ISA Virus puts the Chilean Salmon Trade in Dire Straits



tradenews The spread of infectious salmon anaemia (ISA) among salmonid farming population has pushed the Chilean fishing industry to a full-fledged crisis. The industry is confronted with problems including unemployment, rising debt levels of fishing firms, cancellation of orders from importers, decline in production, consumer fears and so on.

Until the disease was first detected in July 2007, the Chilean fish farming was booming with periodical expansion for the past one decade in view of rising global demand for particularly salmon. However, the industry that has grown by 20 percent since 2003 to 2006 has expanded by just 2 percent last year.

There are cancellations of orders and decline in imports of salmon from the US, the largest importer of about 75 percent due to fear among the consumers over getting infected through consumption despite experts ruling out any such possibilities. According to industry sources, the 2009 and 2010 will be the most difficult years for salmon farming with estimates of decline up to 50 percent on total output.

Similarly, the industry is reported to have lost more than 20 percent jobs to about 45,000 from a high of around 70,000 out of the direct and indirect employment. The rise in unemployment among salmon workers is of serious concern as some regions of southern Chile, the salmon industry accounts for as much as 90 percent of employment.

The Chilean salmon farming companies are blamed for the farming malpractices such as, excessive use of dangerous antibiotics known as quinolones and cramped farming cages that make the fish susceptible to diseases.

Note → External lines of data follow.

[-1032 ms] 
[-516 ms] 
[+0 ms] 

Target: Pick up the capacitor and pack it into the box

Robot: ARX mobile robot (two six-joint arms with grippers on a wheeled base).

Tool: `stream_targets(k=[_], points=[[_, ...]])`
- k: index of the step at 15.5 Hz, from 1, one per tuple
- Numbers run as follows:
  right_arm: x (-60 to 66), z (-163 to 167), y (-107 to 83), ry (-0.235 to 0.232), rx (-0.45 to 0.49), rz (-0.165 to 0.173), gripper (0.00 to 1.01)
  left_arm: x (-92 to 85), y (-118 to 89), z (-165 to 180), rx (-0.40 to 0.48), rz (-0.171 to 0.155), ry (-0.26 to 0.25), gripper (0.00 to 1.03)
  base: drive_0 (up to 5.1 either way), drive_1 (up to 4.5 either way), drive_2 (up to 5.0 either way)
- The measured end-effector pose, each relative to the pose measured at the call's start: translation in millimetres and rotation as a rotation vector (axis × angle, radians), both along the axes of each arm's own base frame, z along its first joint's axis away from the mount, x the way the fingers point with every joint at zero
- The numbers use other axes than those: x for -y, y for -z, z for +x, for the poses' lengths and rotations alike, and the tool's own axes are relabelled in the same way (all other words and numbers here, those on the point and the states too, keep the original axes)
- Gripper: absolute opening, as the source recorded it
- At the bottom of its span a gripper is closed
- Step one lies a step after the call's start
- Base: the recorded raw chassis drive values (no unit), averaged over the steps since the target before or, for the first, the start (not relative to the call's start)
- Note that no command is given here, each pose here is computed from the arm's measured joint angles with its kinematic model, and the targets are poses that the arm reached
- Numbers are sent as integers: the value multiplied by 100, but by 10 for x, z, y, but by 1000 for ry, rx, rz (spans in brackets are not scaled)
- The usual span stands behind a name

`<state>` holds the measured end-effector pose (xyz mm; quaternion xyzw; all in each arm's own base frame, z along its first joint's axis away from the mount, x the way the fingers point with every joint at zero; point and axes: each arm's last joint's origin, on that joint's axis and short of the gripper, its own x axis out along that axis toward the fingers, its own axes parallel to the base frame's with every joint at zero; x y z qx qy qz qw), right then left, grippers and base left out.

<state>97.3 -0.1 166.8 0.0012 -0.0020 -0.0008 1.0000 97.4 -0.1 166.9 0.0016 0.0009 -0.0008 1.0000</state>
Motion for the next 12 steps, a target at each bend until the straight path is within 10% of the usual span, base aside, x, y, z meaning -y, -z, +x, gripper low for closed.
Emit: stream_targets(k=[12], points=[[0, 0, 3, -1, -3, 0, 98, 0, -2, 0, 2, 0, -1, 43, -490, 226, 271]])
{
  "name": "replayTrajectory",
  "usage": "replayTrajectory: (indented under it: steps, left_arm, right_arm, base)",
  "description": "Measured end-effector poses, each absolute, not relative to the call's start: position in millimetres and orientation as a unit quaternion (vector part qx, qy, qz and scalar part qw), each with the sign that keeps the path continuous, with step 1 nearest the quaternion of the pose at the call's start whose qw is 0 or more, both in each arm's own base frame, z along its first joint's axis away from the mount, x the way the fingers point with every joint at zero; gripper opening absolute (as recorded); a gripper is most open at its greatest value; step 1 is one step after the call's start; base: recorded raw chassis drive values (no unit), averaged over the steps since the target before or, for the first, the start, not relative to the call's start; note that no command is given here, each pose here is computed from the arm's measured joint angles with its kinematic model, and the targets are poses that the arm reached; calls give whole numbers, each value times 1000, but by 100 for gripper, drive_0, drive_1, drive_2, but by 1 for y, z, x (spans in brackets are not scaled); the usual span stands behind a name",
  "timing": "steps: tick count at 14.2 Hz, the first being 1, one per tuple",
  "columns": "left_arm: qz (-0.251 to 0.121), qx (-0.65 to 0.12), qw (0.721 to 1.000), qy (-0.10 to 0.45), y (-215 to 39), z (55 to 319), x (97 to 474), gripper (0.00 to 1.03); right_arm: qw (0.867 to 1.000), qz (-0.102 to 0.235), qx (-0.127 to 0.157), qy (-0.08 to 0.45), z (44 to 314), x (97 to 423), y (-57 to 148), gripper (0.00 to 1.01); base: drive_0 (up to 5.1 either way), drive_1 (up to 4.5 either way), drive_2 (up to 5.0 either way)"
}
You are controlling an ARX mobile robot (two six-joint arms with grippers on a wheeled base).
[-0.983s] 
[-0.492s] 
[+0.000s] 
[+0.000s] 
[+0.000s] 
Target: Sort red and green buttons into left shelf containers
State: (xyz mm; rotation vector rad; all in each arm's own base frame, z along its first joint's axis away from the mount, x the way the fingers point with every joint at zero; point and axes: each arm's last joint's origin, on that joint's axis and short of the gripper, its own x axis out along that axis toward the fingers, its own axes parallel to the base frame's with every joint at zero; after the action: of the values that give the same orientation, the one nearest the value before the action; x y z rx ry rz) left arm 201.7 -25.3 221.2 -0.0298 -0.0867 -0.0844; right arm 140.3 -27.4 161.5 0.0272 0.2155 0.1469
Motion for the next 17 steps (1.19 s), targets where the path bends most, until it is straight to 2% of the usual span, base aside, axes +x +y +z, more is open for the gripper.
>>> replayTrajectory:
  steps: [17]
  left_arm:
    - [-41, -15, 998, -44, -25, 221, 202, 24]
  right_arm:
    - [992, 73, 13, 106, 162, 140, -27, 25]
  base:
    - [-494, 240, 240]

The Chilean farmers allegedly use quinolones 300 times more than the amount used in Norway, where the virus originated in the 1980s, has implemented measures to control it, including vaccines and limiting fish numbers. The abuse of antibiotics among the fish has made the disease unresponsive to various prevention methods.

Chile exported $2.4bn of salmon and trout in 2008 but the industry is carrying a debt burden of about $4bn as the direct fallout of ISA attack on farmed salmon. Although the government in conjunction with the industry group, SalmonChile has intervened to save the industry through sustainable measures, the companies believe that the second largest producer of salmon and trout after Norway could only reach its peak level by a minimum of seven years.